La salida de todas las tropas aliadas el 1 de mayo fue un compromiso alcanzado en Doha el año pasado en las negociaciones entre los talibanes y Estados Unidos después de 17 años de presencia militar occidental en aquel país. Sin embargo, en ese mismo pacto los insurgentes talibanes se comprometían a llegar a un arreglo con las autoridades afganas, a detener sus atentados terroristas y a dejar de apoyar a Al Qaida. Por ahora, las negociaciones están estancadas y la violencia no ha dejado de aumentar. Es más, este año la habitual ofensiva de primavera se ha adelantado y antes de la llegada del buen tiempo han empezado los ataques. El general norteamericano Scott Miller, jefe de las tropas aliadas en Afganistán, ha declarado esta semana que en estos momentos «la violencia de los talibanes es mucho mayor que otros años, lo que no apoya las condiciones para avanzar en lo que se espera sea un punto de inflexión histórico para Afganistán».
Stoltemberg ha asegurado que el nuevo secretario de Defensa norteamericano se ha comprometido a no actuar unilateralmente y a concertar con el resto de aliados la retirada de los 10.000 soldados que quedan sobre el terreno, la mayoría aliados europeos o de un país asociado como Georgia.
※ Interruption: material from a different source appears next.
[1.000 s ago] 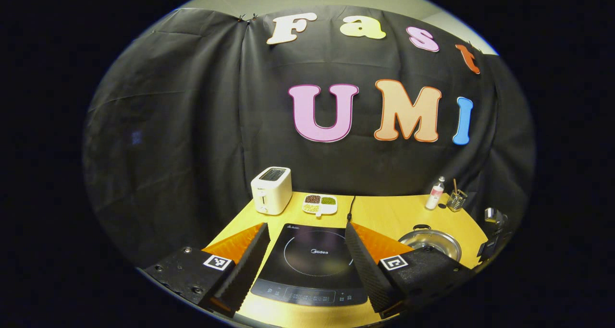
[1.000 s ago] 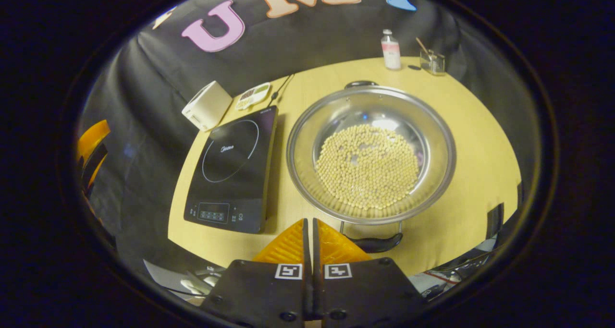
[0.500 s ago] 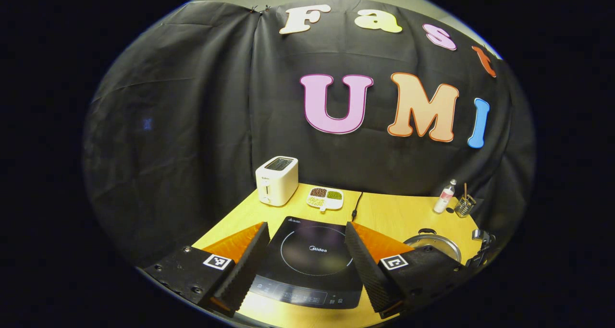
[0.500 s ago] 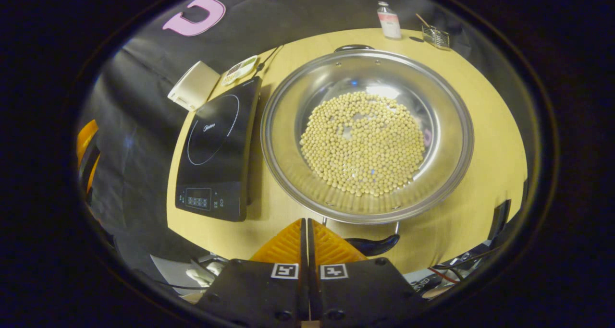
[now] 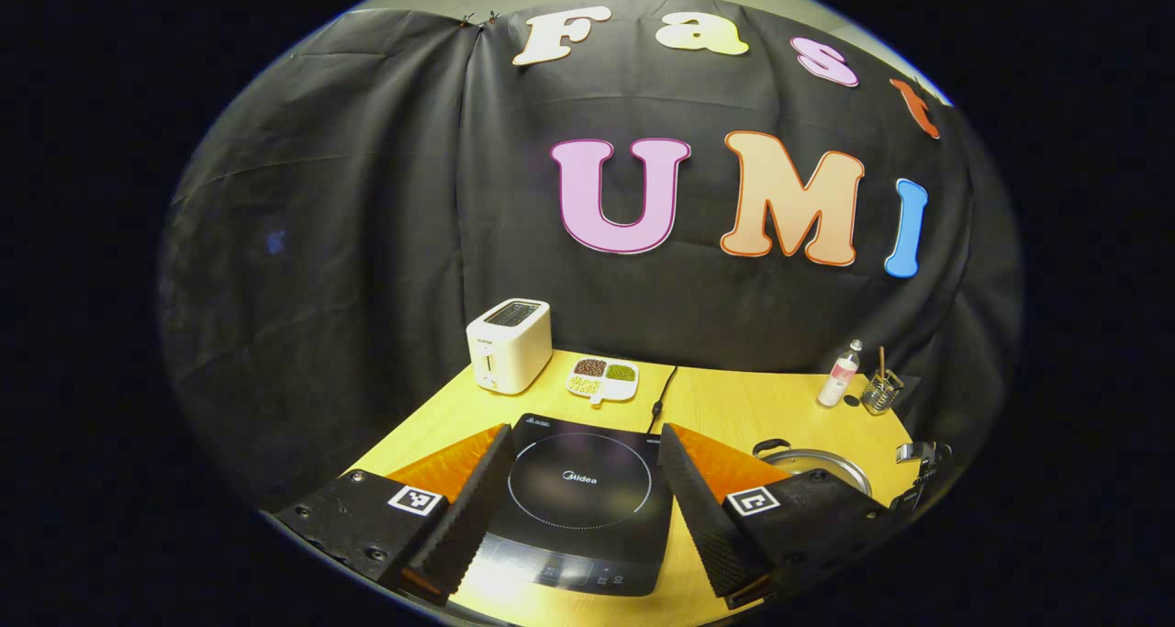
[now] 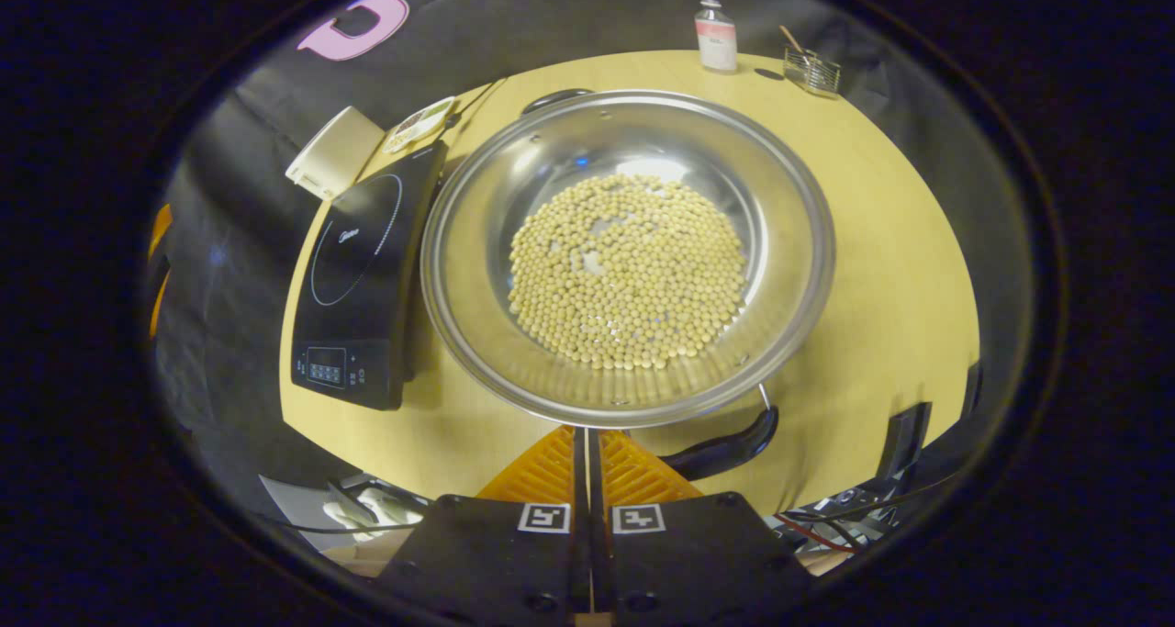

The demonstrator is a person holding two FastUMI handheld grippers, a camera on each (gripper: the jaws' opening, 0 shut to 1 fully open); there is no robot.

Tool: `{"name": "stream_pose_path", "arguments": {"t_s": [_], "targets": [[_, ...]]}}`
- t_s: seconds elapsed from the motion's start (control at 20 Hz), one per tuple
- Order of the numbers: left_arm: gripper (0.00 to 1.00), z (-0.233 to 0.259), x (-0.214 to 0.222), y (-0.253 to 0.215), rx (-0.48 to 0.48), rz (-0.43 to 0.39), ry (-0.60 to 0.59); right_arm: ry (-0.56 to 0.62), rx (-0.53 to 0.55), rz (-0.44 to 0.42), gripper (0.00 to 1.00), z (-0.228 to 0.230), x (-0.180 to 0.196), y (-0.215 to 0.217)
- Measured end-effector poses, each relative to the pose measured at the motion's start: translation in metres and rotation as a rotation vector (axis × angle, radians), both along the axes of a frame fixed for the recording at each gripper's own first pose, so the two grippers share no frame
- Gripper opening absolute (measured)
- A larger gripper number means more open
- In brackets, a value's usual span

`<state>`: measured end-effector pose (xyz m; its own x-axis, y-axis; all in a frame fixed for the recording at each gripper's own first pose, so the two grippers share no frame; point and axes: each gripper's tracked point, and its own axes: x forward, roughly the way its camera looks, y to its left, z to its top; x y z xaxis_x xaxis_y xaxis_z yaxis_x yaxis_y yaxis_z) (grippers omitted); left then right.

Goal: First push the handle of the pot to place it horizontally, then grasp the pot with both hands and set it on the induction cooktop.

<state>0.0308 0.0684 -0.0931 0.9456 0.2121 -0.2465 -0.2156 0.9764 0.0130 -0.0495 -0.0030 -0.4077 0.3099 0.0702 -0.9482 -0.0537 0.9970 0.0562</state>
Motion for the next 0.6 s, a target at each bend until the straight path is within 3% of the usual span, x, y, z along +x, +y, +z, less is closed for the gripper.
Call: {"name": "stream_pose_path", "arguments": {"t_s": [0.1,0.3,0.35,0.4,0.6], "targets": [[0.94,-0.002,0.002,-0.009,-0.005,-0.005,0.004,-0.016,-0.040,0.009,0.05,0.002,0.004,-0.020],[0.97,-0.003,0.006,-0.024,-0.006,-0.014,0.006,-0.047,-0.109,0.008,0.05,0.008,0.019,-0.061],[0.94,-0.003,0.007,-0.028,-0.007,-0.017,0.006,-0.053,-0.116,-0.002,0.00,0.010,0.023,-0.070],[0.94,-0.005,0.009,-0.034,-0.010,-0.022,0.008,-0.060,-0.123,-0.011,0.04,0.012,0.029,-0.078],[0.97,-0.011,0.010,-0.050,-0.018,-0.028,0.021,-0.084,-0.133,-0.031,0.02,0.019,0.049,-0.102]]}}
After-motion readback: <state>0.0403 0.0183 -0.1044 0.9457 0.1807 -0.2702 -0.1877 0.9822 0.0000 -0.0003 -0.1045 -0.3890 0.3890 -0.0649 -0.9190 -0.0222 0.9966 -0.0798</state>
«Nadie pretende decir que esto será fácil», ha dicho el secretario general. «Se trata de un dilema muy complicada porque si nos quedamos más allá del 1 de mayo corremos el riesgo de un aumento de los ataques a nuestras tropas, pero sin nos vamos sin condiciones entonces lo que puede pasar es que todos los avances de estos años se pierdan y que Afganistán vuelva a ser un refugio de terroristas».